# What is needed
Retype exactly the lines below, beginning with the first and ending with the line where "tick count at" appears.

# Provided data
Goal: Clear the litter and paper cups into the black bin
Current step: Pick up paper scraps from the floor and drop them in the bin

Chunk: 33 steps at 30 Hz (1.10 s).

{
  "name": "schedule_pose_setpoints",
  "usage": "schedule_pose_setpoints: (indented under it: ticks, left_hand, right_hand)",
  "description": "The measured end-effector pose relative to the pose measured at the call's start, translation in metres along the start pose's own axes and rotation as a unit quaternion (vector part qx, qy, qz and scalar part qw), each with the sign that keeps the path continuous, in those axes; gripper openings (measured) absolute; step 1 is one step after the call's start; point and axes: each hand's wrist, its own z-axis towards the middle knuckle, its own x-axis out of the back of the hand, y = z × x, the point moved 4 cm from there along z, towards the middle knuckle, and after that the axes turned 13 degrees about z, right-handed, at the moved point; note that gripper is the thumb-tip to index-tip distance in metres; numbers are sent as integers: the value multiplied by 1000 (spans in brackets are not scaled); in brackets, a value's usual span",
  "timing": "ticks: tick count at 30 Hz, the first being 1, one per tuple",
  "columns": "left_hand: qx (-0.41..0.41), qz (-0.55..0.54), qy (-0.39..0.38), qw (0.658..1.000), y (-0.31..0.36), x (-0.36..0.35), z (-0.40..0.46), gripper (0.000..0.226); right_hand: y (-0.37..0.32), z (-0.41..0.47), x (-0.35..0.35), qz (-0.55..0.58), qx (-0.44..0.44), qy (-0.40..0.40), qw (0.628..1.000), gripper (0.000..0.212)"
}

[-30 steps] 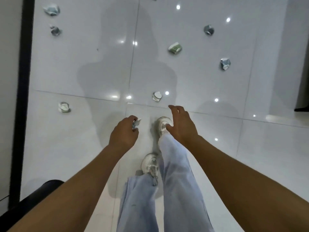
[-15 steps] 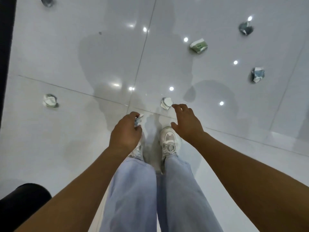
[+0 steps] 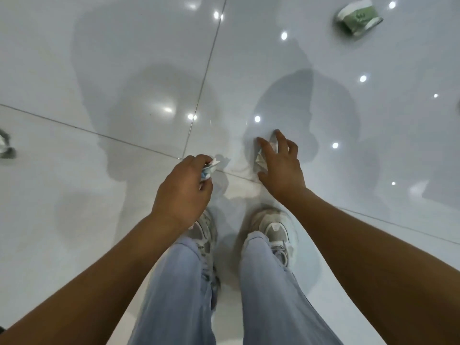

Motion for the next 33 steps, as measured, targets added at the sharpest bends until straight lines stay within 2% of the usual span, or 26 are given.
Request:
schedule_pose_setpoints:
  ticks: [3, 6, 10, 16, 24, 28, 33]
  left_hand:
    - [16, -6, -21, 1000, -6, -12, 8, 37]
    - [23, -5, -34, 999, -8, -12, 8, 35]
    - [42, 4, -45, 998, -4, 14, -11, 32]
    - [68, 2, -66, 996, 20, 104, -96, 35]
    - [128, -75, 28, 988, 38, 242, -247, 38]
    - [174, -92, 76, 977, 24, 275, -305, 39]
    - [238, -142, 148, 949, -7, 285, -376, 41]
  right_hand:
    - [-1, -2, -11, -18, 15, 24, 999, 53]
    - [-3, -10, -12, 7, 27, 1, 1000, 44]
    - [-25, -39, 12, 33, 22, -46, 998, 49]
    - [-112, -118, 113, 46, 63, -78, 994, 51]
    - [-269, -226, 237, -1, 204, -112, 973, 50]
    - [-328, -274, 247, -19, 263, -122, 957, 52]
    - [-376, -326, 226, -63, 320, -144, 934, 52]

# Answer space
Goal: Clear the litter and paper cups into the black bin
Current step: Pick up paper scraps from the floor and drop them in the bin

Chunk: 33 steps at 30 Hz (1.10 s).

{
  "name": "schedule_pose_setpoints",
  "usage": "schedule_pose_setpoints: (indented under it: ticks, left_hand, right_hand)",
  "description": "The measured end-effector pose relative to the pose measured at the call's start, translation in metres along the start pose's own axes and rotation as a unit quaternion (vector part qx, qy, qz and scalar part qw), each with the sign that keeps the path continuous, in those axes; gripper openings (measured) absolute; step 1 is one step after the call's start; point and axes: each hand's wrist, its own z-axis towards the middle knuckle, its own x-axis out of the back of the hand, y = z × x, the point moved 4 cm from there along z, towards the middle knuckle, and after that the axes turned 13 degrees about z, right-handed, at the moved point; note that gripper is the thumb-tip to index-tip distance in metres; numbers are sent as integers: the value multiplied by 1000 (spans in brackets are not scaled); in brackets, a value's usual span",
  "timing": "ticks: tick count at 30 Hz, the first being 1, one per tuple",

For this exercise, nothing more remains to be done.